Give the count of lines in the data that include the string "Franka", with no added remarks.
------ RECORDS TO USE ------
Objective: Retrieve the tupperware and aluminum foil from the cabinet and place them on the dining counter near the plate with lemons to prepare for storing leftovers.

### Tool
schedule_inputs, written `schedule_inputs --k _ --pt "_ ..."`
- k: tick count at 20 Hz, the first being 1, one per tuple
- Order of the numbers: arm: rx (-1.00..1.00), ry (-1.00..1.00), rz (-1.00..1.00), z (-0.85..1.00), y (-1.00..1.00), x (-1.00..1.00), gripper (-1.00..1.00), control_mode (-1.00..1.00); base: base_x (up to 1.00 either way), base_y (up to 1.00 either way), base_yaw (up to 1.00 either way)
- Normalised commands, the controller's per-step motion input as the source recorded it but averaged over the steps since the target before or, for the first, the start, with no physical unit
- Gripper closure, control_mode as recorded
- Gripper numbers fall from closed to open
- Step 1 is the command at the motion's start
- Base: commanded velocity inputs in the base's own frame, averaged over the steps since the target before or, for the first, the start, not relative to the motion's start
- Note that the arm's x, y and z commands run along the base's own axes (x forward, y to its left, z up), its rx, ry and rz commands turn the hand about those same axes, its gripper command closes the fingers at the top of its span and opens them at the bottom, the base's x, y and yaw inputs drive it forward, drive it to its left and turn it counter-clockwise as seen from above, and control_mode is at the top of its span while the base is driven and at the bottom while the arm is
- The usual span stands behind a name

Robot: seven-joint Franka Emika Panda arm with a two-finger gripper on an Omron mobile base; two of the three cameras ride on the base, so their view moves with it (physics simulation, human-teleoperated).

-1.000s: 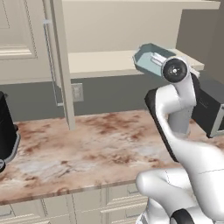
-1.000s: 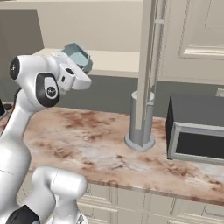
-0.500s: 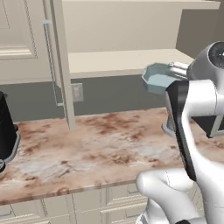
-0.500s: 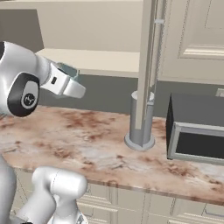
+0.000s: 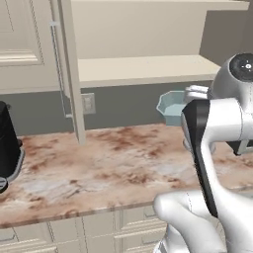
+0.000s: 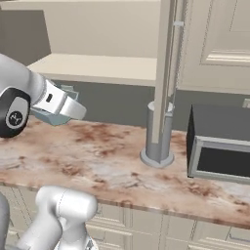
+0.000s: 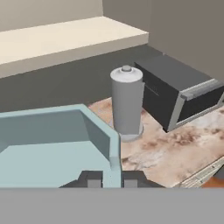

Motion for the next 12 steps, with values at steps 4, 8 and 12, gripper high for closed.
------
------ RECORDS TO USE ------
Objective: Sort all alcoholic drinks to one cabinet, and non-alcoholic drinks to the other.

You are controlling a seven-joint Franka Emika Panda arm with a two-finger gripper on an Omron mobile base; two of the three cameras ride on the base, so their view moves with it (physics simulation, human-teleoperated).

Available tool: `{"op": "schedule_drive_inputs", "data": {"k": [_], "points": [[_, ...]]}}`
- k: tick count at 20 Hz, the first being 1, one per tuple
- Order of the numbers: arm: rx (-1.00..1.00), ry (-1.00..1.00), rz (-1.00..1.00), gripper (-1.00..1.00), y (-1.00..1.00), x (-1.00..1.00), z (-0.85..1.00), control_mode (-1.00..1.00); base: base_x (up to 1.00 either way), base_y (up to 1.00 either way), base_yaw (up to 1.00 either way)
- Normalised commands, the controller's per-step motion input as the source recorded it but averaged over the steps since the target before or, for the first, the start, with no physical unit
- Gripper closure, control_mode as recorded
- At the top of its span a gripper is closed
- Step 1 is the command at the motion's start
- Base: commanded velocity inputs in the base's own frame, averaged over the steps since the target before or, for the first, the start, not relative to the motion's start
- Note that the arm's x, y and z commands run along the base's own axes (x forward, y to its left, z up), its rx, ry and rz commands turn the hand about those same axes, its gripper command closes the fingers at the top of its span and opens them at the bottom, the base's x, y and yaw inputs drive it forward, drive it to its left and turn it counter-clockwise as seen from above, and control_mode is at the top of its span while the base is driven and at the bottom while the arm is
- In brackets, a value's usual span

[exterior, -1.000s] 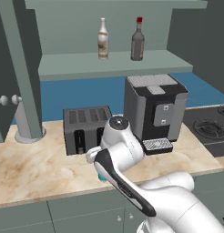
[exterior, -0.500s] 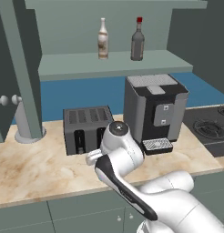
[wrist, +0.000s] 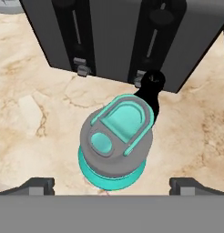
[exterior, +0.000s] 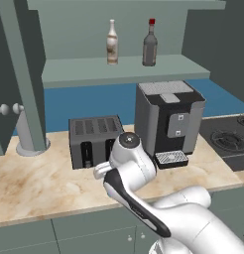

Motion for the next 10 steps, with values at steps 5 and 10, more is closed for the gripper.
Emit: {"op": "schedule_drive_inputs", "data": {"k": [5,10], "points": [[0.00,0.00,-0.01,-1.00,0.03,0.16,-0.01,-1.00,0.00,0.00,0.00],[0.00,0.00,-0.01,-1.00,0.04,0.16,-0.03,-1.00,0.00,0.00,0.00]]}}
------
*SOLUTION BELOW:* 2